For those over the age of 18, the law protects the relationship between a client and a psychotherapist, and information cannot be disclosed without written permission. Exceptions include:
- Suspected child abuse or dependant adult or elder abuse, for which I am required by law to report this to the appropriate authorities immediately.
- If a client is threatening serious bodily harm to another person/s, I must notify the police and inform the intended victim.

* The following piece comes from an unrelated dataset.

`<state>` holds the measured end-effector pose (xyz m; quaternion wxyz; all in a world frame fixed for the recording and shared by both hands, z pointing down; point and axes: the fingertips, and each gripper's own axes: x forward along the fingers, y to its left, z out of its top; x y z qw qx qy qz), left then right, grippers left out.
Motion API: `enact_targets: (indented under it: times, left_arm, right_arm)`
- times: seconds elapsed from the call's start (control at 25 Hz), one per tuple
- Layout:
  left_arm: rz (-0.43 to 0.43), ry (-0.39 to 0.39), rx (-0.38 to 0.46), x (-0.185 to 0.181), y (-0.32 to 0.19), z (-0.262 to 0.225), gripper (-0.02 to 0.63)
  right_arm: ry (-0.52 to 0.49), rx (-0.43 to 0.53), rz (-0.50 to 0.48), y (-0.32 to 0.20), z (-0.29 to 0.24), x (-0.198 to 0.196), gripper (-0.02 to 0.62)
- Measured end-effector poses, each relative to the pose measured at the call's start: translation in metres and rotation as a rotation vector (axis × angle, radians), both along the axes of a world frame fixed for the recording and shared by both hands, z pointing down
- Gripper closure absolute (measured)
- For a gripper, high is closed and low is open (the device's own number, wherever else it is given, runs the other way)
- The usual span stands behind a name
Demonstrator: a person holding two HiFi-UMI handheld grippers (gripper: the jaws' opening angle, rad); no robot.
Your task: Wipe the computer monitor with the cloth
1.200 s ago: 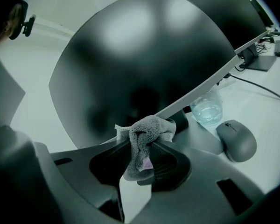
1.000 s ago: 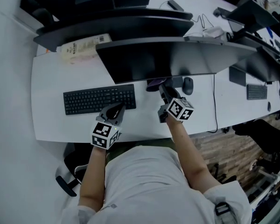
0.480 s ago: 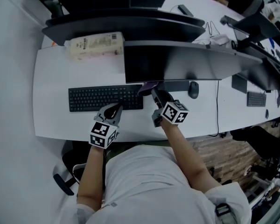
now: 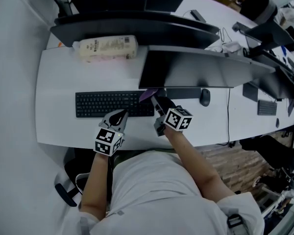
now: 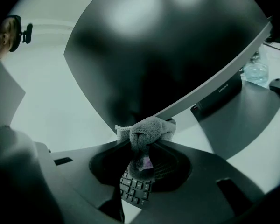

- If a client intends to harm himself or herself, I will make every effort to enlist their cooperation in insuring their safety. If they do not cooperate, I will take further measures without their permission that are provided to me by law in order to ensure their safety
- If you are currently in litigation or filing a complaint against someone for malpractice, you may be asked to disclose information regarding your therapy as part of that process. Although I will request your consent to release information, I can be legally obligated by subpoena or court order to turn over my records and testify.
For those under the age of 18, children and adolescents are considered a minor both in law and in ethics; therefore the minor’s parent/guardian holds legal rights to his/her confidentiality. Nevertheless, minors will be best served when confidentiality is maintained within the counseling relationship. I will, however, inform you if the child tells me anything that causes me to be genuinely concerned or if I determine my sharing information with you to be in the best interest of your child.
While counseling adolescents, I will discuss treatment progress, recommendations, and your concerns during a scheduled parent consultation, not at your child’s scheduled counseling appointment. You may request additional parent consultations, as needed, to discuss any questions or concerns regarding your child’s progress in counseling.